Task description: Please write the following entries out once more, exactly.

Given records:
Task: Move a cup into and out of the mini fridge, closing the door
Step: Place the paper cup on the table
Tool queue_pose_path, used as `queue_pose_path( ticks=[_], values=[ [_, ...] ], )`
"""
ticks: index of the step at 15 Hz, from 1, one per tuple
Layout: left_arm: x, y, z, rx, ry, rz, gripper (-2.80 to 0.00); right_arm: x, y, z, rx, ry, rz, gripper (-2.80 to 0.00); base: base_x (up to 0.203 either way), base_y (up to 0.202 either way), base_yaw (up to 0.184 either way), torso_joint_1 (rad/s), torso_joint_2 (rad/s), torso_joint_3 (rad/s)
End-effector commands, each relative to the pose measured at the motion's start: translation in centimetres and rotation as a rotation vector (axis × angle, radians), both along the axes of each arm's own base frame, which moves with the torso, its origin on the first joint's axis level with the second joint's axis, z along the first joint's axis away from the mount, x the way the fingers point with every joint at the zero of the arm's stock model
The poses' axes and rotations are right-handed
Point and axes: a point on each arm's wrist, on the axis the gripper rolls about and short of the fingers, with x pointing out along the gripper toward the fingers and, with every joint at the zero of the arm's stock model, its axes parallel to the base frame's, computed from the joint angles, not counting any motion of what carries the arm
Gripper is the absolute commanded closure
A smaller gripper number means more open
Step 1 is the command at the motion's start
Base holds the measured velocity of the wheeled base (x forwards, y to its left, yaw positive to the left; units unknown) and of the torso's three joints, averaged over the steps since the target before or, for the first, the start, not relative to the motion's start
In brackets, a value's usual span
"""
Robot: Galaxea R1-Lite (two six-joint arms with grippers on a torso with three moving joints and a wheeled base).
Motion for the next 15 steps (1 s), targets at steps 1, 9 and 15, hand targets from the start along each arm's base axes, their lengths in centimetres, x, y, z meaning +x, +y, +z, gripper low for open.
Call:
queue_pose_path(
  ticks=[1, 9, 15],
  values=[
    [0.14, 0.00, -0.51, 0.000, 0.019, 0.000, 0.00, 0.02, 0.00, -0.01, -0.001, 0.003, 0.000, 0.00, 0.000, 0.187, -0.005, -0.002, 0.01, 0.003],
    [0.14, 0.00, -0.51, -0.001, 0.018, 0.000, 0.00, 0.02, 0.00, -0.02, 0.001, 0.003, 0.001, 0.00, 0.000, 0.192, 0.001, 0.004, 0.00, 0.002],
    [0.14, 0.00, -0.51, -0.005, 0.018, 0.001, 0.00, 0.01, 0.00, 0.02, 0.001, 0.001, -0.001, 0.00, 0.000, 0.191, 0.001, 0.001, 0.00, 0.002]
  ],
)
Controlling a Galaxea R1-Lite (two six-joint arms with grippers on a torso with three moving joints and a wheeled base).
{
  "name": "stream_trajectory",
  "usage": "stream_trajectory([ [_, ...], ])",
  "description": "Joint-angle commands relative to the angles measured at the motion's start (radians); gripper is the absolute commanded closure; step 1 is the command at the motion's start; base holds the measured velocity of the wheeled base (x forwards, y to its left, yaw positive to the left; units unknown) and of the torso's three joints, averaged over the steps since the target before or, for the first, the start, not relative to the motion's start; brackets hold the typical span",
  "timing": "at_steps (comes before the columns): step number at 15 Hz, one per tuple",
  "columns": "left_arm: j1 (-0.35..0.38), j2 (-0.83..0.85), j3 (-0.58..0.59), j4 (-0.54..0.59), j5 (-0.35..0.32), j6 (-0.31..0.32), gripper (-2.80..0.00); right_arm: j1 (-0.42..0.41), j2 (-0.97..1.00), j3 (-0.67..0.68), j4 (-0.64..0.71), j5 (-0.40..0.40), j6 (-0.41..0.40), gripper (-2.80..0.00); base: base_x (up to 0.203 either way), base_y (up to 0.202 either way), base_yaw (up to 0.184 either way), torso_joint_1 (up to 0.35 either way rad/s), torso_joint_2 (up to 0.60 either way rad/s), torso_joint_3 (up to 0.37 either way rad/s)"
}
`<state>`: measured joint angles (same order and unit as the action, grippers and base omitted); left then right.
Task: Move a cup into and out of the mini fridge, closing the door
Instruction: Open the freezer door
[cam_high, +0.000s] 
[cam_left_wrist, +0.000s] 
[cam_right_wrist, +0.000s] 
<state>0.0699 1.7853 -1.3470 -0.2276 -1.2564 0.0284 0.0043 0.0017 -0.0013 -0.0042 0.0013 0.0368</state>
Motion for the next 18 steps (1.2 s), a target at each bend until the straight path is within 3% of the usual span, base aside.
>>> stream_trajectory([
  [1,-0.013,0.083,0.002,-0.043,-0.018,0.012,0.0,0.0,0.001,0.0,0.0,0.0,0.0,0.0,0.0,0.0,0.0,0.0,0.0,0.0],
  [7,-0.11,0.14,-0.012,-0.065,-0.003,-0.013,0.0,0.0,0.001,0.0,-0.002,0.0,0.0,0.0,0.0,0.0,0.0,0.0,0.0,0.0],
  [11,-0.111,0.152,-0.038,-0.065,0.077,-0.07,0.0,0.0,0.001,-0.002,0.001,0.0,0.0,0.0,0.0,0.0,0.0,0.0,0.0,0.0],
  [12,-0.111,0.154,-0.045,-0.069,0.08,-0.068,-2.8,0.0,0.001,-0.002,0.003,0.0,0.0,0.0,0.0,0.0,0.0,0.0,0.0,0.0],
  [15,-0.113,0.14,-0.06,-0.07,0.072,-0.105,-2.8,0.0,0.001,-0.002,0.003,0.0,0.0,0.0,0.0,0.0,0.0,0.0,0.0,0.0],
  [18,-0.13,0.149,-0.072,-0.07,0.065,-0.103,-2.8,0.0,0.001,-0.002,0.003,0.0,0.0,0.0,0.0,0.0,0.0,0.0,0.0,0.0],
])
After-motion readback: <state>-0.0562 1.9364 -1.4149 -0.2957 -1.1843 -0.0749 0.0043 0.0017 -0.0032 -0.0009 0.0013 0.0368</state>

Task solution:
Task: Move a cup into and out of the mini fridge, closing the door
Step: Place the paper cup on the table
Tool queue_pose_path, used as `queue_pose_path( ticks=[_], values=[ [_, ...] ], )`
"""
ticks: index of the step at 15 Hz, from 1, one per tuple
Layout: left_arm: x, y, z, rx, ry, rz, gripper (-2.80 to 0.00); right_arm: x, y, z, rx, ry, rz, gripper (-2.80 to 0.00); base: base_x (up to 0.203 either way), base_y (up to 0.202 either way), base_yaw (up to 0.184 either way), torso_joint_1 (rad/s), torso_joint_2 (rad/s), torso_joint_3 (rad/s)
End-effector commands, each relative to the pose measured at the motion's start: translation in centimetres and rotation as a rotation vector (axis × angle, radians), both along the axes of each arm's own base frame, which moves with the torso, its origin on the first joint's axis level with the second joint's axis, z along the first joint's axis away from the mount, x the way the fingers point with every joint at the zero of the arm's stock model
The poses' axes and rotations are right-handed
Point and axes: a point on each arm's wrist, on the axis the gripper rolls about and short of the fingers, with x pointing out along the gripper toward the fingers and, with every joint at the zero of the arm's stock model, its axes parallel to the base frame's, computed from the joint angles, not counting any motion of what carries the arm
Gripper is the absolute commanded closure
A smaller gripper number means more open
Step 1 is the command at the motion's start
Base holds the measured velocity of the wheeled base (x forwards, y to its left, yaw positive to the left; units unknown) and of the torso's three joints, averaged over the steps since the target before or, for the first, the start, not relative to the motion's start
In brackets, a value's usual span
"""
Robot: Galaxea R1-Lite (two six-joint arms with grippers on a torso with three moving joints and a wheeled base).
Motion for the next 15 steps (1 s), targets at steps 1, 9 and 15, hand targets from the start along each arm's base axes, their lengths in centimetres, x, y, z meaning +x, +y, +z, gripper low for open.
Call:
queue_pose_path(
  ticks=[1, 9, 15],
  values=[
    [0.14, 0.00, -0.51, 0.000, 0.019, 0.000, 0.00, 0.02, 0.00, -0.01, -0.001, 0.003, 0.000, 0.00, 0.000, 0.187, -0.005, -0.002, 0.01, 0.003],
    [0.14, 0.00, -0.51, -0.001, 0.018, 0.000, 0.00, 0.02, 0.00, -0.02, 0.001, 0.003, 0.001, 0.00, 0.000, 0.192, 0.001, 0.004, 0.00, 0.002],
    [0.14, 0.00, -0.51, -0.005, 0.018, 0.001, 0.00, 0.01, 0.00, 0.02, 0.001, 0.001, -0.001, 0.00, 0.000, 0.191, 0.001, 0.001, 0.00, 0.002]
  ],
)
Controlling a Galaxea R1-Lite (two six-joint arms with grippers on a torso with three moving joints and a wheeled base).
{
  "name": "stream_trajectory",
  "usage": "stream_trajectory([ [_, ...], ])",
  "description": "Joint-angle commands relative to the angles measured at the motion's start (radians); gripper is the absolute commanded closure; step 1 is the command at the motion's start; base holds the measured velocity of the wheeled base (x forwards, y to its left, yaw positive to the left; units unknown) and of the torso's three joints, averaged over the steps since the target before or, for the first, the start, not relative to the motion's start; brackets hold the typical span",
  "timing": "at_steps (comes before the columns): step number at 15 Hz, one per tuple",
  "columns": "left_arm: j1 (-0.35..0.38), j2 (-0.83..0.85), j3 (-0.58..0.59), j4 (-0.54..0.59), j5 (-0.35..0.32), j6 (-0.31..0.32), gripper (-2.80..0.00); right_arm: j1 (-0.42..0.41), j2 (-0.97..1.00), j3 (-0.67..0.68), j4 (-0.64..0.71), j5 (-0.40..0.40), j6 (-0.41..0.40), gripper (-2.80..0.00); base: base_x (up to 0.203 either way), base_y (up to 0.202 either way), base_yaw (up to 0.184 either way), torso_joint_1 (up to 0.35 either way rad/s), torso_joint_2 (up to 0.60 either way rad/s), torso_joint_3 (up to 0.37 either way rad/s)"
}
`<state>`: measured joint angles (same order and unit as the action, grippers and base omitted); left then right.
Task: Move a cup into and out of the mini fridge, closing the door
Instruction: Open the freezer door
[cam_high, +0.000s] 
[cam_left_wrist, +0.000s] 
[cam_right_wrist, +0.000s] 
<state>0.0699 1.7853 -1.3470 -0.2276 -1.2564 0.0284 0.0043 0.0017 -0.0013 -0.0042 0.0013 0.0368</state>
Motion for the next 18 steps (1.2 s), a target at each bend until the straight path is within 3% of the usual span, base aside.
>>> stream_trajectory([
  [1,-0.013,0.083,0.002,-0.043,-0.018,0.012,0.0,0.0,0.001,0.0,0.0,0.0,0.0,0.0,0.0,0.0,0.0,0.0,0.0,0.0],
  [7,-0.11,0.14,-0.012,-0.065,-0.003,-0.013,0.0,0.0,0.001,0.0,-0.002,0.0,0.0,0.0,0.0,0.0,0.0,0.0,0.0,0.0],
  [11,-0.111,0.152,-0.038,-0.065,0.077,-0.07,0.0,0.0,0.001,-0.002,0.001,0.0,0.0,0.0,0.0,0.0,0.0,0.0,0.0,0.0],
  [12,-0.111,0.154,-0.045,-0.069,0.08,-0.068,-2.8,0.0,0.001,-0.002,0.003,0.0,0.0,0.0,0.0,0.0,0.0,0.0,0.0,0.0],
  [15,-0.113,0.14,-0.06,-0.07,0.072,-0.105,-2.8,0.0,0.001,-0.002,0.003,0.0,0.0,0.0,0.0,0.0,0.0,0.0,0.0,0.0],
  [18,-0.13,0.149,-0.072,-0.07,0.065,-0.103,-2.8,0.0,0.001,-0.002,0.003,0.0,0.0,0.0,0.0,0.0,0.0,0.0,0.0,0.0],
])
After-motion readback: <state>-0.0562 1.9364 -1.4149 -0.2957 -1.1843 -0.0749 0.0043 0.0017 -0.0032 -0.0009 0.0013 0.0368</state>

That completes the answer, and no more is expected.